WHAT YOU HAVE TO DO >> With the line containing "Where can the pile of pale" as the starting point, output the remaining lines of the data exactly as they are, through the last.
═══ TASK INPUT
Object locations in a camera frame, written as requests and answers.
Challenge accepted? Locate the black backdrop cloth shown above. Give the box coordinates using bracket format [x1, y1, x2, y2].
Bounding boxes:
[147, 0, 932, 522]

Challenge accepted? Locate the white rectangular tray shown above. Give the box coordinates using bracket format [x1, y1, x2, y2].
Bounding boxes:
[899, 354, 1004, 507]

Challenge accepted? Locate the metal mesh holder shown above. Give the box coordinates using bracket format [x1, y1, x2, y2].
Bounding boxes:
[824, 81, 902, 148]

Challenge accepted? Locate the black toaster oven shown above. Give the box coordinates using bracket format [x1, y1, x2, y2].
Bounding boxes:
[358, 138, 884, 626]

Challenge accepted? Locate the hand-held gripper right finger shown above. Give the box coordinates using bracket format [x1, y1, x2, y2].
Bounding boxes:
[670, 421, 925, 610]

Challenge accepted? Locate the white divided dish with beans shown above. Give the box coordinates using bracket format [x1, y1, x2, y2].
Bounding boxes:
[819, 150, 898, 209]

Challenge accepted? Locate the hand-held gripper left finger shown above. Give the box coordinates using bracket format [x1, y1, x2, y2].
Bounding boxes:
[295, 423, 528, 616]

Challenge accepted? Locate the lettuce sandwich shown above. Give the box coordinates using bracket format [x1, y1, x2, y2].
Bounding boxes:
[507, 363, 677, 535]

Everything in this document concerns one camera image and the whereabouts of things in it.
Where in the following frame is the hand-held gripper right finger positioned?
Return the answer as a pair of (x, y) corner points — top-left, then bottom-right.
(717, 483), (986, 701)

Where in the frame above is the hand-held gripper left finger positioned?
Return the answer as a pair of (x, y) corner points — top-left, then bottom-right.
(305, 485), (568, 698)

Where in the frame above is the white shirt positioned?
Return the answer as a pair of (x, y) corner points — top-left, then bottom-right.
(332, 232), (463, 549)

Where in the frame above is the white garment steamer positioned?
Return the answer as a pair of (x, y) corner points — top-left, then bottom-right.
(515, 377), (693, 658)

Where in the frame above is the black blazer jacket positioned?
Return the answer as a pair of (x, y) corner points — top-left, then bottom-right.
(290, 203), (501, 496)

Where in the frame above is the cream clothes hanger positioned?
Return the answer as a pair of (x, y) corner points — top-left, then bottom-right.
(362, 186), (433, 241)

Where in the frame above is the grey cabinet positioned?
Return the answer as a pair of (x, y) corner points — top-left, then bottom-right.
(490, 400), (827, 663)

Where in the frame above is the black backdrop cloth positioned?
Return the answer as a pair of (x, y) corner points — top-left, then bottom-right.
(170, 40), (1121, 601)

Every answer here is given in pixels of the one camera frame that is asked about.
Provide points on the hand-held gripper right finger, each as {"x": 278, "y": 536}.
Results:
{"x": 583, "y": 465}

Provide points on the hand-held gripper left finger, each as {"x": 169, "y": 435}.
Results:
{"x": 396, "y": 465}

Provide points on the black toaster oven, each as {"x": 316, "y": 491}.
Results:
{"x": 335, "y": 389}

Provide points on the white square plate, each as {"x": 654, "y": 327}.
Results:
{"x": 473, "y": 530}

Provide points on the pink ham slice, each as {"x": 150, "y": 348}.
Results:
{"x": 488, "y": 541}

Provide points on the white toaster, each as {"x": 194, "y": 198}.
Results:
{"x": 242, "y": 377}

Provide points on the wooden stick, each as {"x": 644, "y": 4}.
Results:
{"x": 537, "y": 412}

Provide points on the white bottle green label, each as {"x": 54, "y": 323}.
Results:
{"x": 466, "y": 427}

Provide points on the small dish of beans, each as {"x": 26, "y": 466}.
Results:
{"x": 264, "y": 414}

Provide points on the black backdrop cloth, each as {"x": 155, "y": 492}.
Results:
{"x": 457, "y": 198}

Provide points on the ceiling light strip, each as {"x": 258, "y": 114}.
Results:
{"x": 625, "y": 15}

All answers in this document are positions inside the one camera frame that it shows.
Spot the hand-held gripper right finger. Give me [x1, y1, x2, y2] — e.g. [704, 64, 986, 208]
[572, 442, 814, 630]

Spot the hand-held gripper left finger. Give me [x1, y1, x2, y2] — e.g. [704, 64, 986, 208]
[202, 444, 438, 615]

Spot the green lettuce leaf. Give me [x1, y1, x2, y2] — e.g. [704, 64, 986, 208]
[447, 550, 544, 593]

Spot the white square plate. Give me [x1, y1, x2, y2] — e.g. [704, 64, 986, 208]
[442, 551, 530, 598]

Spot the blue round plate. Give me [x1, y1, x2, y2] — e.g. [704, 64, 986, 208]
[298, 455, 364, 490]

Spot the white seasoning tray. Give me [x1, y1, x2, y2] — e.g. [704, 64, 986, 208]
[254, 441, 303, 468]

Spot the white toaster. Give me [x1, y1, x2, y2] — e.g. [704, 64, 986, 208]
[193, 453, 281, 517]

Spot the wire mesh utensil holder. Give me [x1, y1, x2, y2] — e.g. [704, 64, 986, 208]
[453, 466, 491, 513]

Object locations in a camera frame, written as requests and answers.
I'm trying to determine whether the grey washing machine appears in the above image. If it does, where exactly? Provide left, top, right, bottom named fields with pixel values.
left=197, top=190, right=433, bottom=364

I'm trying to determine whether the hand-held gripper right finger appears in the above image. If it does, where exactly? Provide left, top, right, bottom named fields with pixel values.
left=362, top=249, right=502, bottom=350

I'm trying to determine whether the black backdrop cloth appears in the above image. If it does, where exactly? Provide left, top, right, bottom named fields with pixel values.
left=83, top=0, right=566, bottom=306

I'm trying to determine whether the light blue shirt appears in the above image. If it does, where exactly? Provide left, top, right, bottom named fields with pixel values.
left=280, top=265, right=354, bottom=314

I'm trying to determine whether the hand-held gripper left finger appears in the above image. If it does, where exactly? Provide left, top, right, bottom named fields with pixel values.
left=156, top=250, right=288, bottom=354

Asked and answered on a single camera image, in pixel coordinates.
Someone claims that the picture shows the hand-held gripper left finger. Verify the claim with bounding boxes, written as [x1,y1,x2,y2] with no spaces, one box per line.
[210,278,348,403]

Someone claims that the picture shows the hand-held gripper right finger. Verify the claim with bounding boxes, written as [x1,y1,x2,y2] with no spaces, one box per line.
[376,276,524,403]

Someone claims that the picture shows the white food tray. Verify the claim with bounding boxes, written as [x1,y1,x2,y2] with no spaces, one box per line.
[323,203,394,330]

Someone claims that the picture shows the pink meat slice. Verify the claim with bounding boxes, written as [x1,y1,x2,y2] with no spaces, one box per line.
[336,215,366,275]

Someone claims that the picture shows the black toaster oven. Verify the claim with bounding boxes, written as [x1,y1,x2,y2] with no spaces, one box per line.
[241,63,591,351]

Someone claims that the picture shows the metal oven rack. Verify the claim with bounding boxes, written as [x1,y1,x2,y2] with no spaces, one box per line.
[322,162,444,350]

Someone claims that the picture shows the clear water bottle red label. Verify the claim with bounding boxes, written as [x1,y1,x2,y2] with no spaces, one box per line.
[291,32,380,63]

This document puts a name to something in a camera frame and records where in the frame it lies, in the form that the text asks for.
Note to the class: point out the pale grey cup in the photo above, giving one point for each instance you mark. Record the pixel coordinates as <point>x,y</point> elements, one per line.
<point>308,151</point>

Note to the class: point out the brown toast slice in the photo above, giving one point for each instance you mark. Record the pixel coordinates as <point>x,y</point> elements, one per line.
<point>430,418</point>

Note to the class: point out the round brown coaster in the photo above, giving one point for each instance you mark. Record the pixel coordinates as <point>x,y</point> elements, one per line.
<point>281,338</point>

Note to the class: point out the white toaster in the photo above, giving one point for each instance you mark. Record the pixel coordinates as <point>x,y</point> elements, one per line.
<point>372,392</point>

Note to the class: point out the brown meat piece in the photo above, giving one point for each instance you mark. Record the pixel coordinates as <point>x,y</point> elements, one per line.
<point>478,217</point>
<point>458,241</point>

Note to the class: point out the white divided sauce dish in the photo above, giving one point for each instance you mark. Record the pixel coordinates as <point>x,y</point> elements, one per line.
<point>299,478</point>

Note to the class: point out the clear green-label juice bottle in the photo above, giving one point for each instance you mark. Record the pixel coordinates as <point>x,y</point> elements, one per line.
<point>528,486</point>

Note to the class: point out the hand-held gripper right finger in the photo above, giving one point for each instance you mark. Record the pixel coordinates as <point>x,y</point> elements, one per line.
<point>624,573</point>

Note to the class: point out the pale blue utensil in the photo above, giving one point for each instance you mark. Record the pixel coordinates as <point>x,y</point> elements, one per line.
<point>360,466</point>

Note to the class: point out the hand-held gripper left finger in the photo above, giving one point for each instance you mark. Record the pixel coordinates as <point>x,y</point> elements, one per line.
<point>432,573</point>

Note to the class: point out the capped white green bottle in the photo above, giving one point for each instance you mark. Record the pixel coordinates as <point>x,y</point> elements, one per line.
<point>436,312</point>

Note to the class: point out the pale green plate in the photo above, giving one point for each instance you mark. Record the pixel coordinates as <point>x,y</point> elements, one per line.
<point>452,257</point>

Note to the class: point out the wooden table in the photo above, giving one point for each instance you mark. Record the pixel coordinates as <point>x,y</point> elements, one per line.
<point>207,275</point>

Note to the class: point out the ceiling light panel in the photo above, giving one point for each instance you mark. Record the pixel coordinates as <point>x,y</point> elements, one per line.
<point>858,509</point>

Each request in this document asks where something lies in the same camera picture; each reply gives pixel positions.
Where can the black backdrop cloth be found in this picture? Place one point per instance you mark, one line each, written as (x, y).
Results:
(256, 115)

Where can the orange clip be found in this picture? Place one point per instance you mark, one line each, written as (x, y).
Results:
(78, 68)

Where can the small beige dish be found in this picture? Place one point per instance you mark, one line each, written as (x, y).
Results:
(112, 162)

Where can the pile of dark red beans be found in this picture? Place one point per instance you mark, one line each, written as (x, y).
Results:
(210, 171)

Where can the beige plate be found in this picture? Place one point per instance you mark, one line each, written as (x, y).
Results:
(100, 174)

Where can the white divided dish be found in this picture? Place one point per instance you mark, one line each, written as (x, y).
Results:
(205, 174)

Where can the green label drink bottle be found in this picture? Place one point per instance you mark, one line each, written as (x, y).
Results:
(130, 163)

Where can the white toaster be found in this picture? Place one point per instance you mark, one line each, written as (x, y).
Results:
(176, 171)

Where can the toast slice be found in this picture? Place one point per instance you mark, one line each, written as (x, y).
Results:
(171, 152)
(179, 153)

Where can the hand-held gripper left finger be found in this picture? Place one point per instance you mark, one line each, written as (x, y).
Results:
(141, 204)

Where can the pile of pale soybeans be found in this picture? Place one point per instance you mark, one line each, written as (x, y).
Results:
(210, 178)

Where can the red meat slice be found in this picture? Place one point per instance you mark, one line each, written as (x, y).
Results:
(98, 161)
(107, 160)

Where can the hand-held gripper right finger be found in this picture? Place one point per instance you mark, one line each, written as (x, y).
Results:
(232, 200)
══════
REPLY TO THE TASK >>
Where can the pile of pale soybeans be found in this picture? Place one point per instance you mark, one line each, written as (x, y).
Results:
(210, 178)

Where can the red meat slice be found in this picture? Place one point per instance you mark, one line each, written as (x, y).
Results:
(98, 161)
(107, 160)

Where can the hand-held gripper right finger be found in this picture? Place one point per instance you mark, one line each, written as (x, y).
Results:
(232, 200)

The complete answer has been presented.